Open hmatthes opened this issue 4 years ago • 2 comments

When I am a helper at teaching the shell lesson, one common learner's comment on the explanations about getting help for commands via the --help option or the man pages is that both won't help you if you do not already know the name of the specific command for your task. Of course, to some extent, that is what the cheat sheet is for. However, when I was a beginner with shell and not used to typing commands or application names instead of just clicking an icon, I frequently only remembered part of a command's name but not the full or correct name. I don't know how often I typed some weird, non-existing palindrome of acroread when I started using shell, until some told me I could just type acr and tab for auto completion!
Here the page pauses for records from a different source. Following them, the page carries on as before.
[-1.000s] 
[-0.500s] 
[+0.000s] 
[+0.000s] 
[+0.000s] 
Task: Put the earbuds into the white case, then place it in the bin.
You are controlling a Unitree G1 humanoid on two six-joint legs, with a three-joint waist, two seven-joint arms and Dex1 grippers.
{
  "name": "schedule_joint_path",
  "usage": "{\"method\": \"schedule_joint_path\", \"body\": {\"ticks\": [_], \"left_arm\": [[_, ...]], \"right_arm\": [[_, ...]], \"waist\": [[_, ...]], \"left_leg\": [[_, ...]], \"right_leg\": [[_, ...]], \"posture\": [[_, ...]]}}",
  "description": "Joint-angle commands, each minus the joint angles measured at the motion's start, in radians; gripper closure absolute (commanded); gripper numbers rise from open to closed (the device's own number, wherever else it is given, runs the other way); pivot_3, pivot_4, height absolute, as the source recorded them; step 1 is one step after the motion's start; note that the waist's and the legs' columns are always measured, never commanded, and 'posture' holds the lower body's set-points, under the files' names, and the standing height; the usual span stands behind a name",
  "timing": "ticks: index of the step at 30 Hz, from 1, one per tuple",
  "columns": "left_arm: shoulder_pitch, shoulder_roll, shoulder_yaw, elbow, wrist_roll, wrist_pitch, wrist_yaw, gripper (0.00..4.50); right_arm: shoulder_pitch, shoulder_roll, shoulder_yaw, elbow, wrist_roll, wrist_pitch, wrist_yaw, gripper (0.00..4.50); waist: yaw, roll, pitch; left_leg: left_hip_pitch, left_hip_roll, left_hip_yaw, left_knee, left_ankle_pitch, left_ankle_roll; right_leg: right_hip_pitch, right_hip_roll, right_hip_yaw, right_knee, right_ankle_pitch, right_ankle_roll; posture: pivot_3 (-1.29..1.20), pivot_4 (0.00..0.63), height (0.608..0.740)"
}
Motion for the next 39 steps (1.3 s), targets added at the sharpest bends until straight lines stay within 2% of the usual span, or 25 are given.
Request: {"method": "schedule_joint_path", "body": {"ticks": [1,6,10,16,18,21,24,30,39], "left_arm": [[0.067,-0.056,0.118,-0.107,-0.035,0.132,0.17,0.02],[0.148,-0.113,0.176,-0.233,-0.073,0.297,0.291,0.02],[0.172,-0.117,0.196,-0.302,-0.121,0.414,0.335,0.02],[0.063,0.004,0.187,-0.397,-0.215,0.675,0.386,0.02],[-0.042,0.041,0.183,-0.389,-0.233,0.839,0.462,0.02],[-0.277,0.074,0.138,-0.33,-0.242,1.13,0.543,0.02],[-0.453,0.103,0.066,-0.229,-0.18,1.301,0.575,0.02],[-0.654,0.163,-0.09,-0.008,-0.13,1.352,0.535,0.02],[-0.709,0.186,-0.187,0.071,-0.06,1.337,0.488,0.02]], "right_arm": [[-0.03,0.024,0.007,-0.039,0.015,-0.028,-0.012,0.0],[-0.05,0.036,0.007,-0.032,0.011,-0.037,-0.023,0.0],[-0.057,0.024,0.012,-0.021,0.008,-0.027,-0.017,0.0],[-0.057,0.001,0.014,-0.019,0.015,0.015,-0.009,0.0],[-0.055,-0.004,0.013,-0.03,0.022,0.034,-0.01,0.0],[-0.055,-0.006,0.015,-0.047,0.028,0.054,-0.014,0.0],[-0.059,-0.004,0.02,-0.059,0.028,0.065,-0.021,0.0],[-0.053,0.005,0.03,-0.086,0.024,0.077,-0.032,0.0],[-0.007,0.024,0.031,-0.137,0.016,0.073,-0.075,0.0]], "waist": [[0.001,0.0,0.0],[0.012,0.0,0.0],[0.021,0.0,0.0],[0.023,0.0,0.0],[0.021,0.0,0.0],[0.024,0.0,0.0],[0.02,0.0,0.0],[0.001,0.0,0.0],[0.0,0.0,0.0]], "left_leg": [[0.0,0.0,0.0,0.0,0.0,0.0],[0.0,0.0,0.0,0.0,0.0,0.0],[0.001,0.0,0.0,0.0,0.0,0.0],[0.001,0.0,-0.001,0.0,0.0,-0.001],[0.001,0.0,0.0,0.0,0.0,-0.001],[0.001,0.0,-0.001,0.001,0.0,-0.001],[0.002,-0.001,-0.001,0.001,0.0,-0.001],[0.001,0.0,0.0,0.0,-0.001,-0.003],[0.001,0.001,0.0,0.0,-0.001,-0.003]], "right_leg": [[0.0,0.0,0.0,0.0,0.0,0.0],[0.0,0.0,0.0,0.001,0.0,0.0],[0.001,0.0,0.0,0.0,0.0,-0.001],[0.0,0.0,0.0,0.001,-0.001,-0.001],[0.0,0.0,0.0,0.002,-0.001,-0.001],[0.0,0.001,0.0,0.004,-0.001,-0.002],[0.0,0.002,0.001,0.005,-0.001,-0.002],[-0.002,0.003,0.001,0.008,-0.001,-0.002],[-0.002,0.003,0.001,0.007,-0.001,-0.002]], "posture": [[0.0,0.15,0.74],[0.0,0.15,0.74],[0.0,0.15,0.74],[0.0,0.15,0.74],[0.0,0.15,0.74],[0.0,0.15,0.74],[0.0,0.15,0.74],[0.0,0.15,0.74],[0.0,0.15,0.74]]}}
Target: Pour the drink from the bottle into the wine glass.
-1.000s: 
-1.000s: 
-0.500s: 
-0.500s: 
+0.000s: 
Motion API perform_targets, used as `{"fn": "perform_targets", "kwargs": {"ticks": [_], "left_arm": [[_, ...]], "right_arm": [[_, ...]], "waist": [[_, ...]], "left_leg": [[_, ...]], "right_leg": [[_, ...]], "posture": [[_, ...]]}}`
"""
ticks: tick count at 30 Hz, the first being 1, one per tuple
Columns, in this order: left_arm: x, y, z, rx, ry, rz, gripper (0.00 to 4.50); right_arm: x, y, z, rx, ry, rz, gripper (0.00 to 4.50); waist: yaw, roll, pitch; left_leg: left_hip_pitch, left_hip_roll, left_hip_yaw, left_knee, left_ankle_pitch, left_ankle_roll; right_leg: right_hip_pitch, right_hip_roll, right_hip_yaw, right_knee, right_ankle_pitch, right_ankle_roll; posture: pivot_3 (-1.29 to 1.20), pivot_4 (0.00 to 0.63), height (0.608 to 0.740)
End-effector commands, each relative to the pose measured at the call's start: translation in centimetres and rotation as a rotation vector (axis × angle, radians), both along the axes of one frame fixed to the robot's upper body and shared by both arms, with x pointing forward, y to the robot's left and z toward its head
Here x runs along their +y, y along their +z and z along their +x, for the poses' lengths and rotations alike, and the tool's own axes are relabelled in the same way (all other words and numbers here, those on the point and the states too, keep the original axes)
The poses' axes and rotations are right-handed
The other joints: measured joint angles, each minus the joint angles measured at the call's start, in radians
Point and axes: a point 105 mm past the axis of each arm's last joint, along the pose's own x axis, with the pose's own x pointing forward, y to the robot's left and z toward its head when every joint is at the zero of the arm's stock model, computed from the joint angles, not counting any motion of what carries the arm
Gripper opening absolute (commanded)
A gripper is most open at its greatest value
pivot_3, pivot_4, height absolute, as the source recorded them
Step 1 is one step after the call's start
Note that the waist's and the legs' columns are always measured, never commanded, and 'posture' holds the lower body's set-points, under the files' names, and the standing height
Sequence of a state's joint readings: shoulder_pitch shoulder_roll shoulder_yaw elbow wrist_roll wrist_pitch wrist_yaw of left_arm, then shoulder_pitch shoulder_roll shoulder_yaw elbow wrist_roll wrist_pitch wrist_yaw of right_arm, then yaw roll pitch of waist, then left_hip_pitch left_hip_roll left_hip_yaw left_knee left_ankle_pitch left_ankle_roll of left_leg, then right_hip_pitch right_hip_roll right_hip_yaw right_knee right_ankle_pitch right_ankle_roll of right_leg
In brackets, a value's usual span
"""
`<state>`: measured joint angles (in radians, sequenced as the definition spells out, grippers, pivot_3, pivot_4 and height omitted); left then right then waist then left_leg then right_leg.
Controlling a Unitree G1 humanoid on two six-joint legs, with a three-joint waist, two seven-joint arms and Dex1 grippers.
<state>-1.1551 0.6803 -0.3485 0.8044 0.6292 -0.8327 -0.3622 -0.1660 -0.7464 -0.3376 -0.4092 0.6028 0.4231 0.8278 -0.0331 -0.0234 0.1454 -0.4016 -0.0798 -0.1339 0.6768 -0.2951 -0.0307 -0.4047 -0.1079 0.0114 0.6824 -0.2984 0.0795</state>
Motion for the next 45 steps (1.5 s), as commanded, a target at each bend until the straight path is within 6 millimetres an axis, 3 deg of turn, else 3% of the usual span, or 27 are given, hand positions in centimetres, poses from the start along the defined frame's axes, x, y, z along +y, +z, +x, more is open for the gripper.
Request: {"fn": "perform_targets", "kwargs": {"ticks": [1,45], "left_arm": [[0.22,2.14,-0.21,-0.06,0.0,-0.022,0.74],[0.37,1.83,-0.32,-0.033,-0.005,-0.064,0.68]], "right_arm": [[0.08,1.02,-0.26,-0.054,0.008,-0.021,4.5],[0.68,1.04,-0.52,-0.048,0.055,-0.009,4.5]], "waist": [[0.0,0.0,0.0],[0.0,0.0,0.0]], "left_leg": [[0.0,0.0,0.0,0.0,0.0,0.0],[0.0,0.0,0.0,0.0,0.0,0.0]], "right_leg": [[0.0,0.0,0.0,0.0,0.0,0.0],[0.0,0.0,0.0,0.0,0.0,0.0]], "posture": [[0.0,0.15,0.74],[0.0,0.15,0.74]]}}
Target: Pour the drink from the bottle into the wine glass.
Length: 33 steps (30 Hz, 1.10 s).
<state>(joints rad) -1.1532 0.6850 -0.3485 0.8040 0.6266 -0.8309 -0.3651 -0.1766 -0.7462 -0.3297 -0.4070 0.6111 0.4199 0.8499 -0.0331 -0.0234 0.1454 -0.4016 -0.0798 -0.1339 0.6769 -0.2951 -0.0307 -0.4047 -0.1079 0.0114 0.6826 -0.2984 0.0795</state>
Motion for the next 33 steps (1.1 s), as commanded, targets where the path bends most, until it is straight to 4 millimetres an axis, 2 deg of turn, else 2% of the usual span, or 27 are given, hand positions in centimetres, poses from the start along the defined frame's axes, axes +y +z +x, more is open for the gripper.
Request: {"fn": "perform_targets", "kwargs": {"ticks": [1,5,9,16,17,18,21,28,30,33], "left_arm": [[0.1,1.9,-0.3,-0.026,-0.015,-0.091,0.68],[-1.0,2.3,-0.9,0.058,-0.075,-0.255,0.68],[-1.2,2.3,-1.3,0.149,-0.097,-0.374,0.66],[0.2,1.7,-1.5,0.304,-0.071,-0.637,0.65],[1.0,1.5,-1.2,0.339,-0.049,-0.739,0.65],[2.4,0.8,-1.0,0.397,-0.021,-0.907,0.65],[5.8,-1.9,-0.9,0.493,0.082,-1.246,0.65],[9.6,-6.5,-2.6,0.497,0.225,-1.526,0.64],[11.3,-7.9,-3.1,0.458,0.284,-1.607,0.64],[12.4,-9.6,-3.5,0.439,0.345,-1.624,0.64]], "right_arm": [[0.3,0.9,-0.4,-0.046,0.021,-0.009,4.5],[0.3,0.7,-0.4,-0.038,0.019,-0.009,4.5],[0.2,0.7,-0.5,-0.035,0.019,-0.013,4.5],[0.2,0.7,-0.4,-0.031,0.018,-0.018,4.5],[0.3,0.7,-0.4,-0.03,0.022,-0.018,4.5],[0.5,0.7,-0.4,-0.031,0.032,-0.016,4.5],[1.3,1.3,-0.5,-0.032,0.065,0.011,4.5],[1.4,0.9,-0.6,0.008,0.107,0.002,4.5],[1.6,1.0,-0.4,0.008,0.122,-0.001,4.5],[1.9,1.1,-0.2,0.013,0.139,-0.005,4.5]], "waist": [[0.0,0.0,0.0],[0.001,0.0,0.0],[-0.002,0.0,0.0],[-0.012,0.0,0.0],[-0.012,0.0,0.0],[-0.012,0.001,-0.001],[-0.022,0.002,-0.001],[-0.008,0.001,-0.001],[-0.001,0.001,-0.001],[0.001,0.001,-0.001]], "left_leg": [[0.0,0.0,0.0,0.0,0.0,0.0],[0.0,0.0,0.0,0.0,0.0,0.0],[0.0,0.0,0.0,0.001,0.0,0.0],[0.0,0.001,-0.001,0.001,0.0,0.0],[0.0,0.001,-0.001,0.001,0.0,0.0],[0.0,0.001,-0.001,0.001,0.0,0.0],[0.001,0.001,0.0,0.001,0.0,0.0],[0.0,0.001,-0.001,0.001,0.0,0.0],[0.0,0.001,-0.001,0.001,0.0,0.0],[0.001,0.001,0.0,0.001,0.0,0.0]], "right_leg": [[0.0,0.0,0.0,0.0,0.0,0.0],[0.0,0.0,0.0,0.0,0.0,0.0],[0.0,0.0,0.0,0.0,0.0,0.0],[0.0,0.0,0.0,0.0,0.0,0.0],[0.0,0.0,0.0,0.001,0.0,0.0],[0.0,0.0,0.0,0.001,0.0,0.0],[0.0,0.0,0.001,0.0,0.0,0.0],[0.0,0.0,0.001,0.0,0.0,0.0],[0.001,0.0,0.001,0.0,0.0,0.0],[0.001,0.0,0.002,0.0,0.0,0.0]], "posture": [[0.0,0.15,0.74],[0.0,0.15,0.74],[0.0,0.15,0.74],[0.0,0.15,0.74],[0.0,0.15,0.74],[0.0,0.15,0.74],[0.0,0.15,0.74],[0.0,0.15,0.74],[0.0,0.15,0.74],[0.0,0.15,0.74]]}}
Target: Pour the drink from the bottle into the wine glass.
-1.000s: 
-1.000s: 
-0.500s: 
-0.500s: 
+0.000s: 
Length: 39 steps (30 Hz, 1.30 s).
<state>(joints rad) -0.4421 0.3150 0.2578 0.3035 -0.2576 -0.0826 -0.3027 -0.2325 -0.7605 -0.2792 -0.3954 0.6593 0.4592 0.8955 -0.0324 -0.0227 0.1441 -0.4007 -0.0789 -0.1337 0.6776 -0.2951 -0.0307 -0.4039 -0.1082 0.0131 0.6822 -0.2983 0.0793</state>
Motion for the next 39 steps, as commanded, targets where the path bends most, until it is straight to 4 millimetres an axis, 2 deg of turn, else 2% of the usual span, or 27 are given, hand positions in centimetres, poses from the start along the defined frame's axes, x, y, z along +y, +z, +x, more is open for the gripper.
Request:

Therefor, I think it would be useful at some point to explain that the auto completion introduced in Episode 2 for file names, paths or directories also works on commands and application names. A good place to put this, without adding considerable extra time to any of the lessons, would be in Episode 3 Working With Files and Directories, where Nano is introduced as a text editor. After the Which editor? explanation, it would be easy to put something along the lines of "Now what was the name of the editor we were going to use? - It started with na! - So if we type na in the command line and press tab for auto completion, we get a list of all commands and application names staring with na. - There it is: nano!"

I know this is more of a side line than an actual addition to the lesson, but I also think it would be good to make learners aware of this possibility.

hmatthes avatar Jun 30 '20 13:06 hmatthes

I like the suggestion. I find tab-completion to be a crutch I rely on in a big way and it is clearly in the high value, low effort quadrant.

I can imagine some difficulties with getting this to work consistently though:

Inconsistency of output: With the file set included in the lesson, we know exactly which files will work with which prefixes and tab-completion. But with commands, there will be variation among systems in the wild. For example, on my system I have five possible completions for the "na" prefix, so I have to use the double-tab and see a different list than you might.

Possible digression into PATH, environment variables, and startup scripts: I'm anticipating the question: "How can I know which programs on my system will tab-complete?" or similar related questions. The difficulty is that this really depends on the environment which can be difficult to explain and will be inconsistent among systems.

I don't think these are deal-breakers, necessarily. We just have to figure out how to say just the right amount in the lesson and not get caught up in distractions.

matthewabrown avatar Jun 30 '20 20:06 matthewabrown

I would :+1: for a callout explaining this idea and its usefulness, and explicitly call out that there are murky areas we simply won't describe because its out-of-scope. There might be something already in shell-extras about PATH and such, if not, contributions welcome :)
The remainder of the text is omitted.